Prompt — Take the lines from the one containing "Would you kindly point at the pink" through the end of the material and write them out exactly, omitting pictures.

-- Information shown follows --

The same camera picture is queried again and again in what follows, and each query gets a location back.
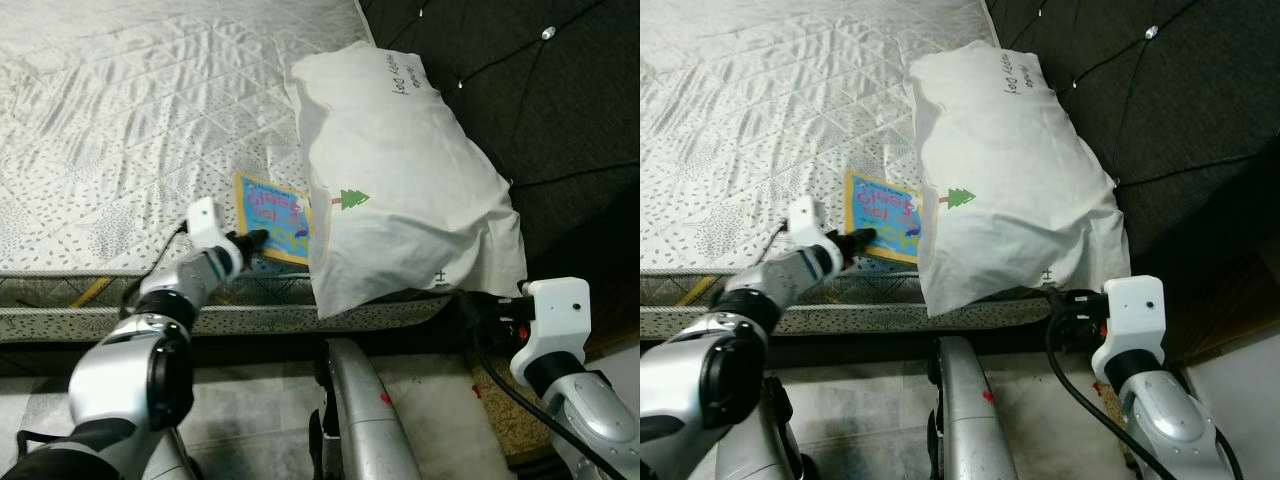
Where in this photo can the silver left robot leg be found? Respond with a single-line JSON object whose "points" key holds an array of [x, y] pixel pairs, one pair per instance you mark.
{"points": [[760, 450], [170, 465]]}

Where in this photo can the brown floor mat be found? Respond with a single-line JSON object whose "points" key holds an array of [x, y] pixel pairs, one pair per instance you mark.
{"points": [[500, 425], [1112, 425]]}

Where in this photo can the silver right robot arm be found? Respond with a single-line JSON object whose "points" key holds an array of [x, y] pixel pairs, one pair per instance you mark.
{"points": [[590, 420], [1160, 420]]}

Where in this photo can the white pillow with tree print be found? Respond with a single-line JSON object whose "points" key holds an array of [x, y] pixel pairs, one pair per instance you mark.
{"points": [[1020, 180], [400, 180]]}

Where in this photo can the silver right robot leg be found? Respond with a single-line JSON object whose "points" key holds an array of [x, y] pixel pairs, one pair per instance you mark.
{"points": [[970, 420], [365, 420]]}

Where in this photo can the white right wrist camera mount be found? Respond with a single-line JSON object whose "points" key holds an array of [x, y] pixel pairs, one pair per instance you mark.
{"points": [[560, 305], [1135, 305]]}

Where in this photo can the black tufted headboard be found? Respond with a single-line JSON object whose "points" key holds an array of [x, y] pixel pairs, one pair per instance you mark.
{"points": [[1190, 100], [560, 120]]}

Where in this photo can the white quilted mattress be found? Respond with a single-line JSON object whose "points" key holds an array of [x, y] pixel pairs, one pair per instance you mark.
{"points": [[130, 100], [760, 100]]}

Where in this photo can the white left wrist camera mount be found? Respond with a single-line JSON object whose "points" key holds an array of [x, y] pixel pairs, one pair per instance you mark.
{"points": [[205, 220], [803, 215]]}

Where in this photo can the blue yellow children's book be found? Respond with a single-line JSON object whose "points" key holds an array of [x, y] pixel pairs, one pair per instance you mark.
{"points": [[885, 210], [270, 210]]}

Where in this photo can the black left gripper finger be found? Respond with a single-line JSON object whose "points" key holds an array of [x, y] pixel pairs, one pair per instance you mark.
{"points": [[864, 238], [256, 239]]}

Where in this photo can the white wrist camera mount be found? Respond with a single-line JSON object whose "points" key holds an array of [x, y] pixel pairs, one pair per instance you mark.
{"points": [[1135, 305], [803, 215], [205, 220], [560, 305]]}

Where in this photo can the silver robot leg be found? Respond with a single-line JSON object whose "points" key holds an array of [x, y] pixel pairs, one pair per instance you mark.
{"points": [[365, 420], [760, 450], [970, 420], [170, 465]]}

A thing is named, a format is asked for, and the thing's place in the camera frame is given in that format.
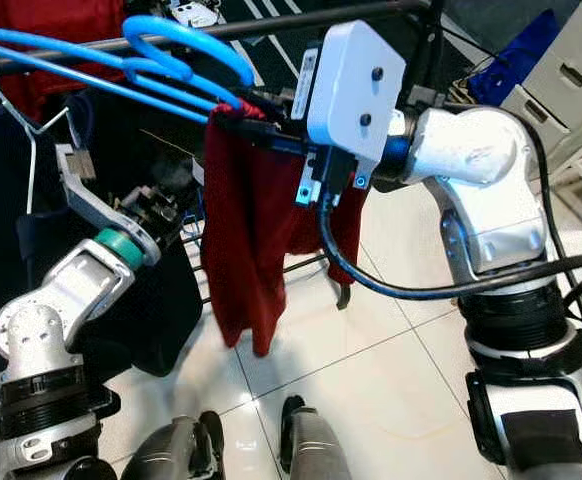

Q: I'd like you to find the dark red T-shirt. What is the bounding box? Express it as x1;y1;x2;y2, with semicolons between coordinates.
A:
199;100;372;359

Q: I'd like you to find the blue plastic hanger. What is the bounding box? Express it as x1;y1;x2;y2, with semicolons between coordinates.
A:
0;15;257;126

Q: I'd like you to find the black metal clothes rack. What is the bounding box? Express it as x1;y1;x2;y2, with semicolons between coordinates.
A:
0;0;452;311

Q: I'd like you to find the white electronic device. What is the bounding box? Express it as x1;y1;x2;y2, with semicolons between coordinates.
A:
171;0;227;29

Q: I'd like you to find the navy shirt gold print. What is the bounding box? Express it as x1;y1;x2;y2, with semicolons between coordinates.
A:
0;95;207;401

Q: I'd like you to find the red cloth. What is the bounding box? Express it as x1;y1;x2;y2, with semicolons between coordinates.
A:
0;0;182;121

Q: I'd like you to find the silver robot left leg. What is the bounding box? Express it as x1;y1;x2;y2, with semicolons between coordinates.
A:
121;410;227;480

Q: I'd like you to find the silver robot leg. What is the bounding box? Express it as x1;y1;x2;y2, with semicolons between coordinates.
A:
279;395;352;480
121;410;227;480

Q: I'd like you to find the blue cloth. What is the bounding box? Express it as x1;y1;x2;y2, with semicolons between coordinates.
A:
466;10;562;106

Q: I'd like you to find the silver robot right leg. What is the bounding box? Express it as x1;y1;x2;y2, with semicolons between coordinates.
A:
279;395;352;480

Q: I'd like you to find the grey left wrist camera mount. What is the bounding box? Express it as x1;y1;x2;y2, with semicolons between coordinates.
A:
56;143;147;241

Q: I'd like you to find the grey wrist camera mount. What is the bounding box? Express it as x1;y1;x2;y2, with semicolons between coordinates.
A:
56;143;147;241
309;20;407;166

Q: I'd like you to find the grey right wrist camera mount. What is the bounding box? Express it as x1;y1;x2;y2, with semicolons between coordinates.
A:
309;20;407;166

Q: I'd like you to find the white wire hanger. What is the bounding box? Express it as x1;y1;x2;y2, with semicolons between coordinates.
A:
0;52;77;216

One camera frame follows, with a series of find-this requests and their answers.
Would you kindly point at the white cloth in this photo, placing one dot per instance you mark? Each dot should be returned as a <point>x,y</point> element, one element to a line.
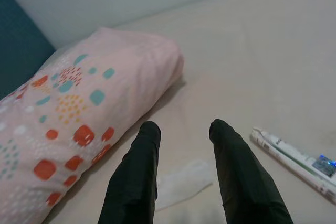
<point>183,179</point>

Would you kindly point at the beige bed mattress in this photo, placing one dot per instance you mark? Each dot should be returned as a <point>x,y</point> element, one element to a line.
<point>249,64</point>

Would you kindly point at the teal upholstered headboard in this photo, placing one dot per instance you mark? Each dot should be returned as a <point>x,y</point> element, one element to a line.
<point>18,45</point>

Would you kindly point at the pink patterned pillow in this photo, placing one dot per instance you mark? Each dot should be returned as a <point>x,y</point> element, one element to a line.
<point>92,90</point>

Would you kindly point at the white book with blue letters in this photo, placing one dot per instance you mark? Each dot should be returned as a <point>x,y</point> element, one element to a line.
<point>288,161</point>

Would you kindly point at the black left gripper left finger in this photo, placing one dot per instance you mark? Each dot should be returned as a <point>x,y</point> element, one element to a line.
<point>134,182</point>

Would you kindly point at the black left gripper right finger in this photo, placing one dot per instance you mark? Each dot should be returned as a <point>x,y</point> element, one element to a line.
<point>241,182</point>

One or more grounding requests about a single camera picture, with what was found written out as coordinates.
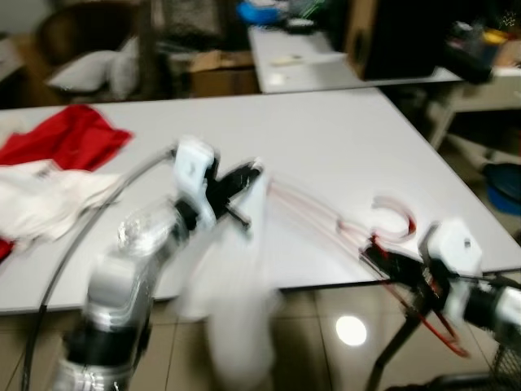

-- Information shown concluded --

Output —
Would you kindly point at the pink patterned pillow in this photo, placing one dot per instance you mark? Each dot should be returned as a <point>x,y</point> element, one element to a line.
<point>92,90</point>

Would you kindly point at the white book with blue letters in this photo, placing one dot per instance you mark? Each dot should be returned as a <point>x,y</point> element, one element to a line.
<point>288,161</point>

Would you kindly point at the black left gripper left finger in this photo, placing one dot per instance you mark? Each dot should be returned as a <point>x,y</point> element, one element to a line.
<point>134,182</point>

Would you kindly point at the black left gripper right finger in this photo, placing one dot per instance you mark? Each dot should be returned as a <point>x,y</point> element, one element to a line.
<point>241,182</point>

One or more grounding requests about a single camera picture, with what was found written out as coordinates.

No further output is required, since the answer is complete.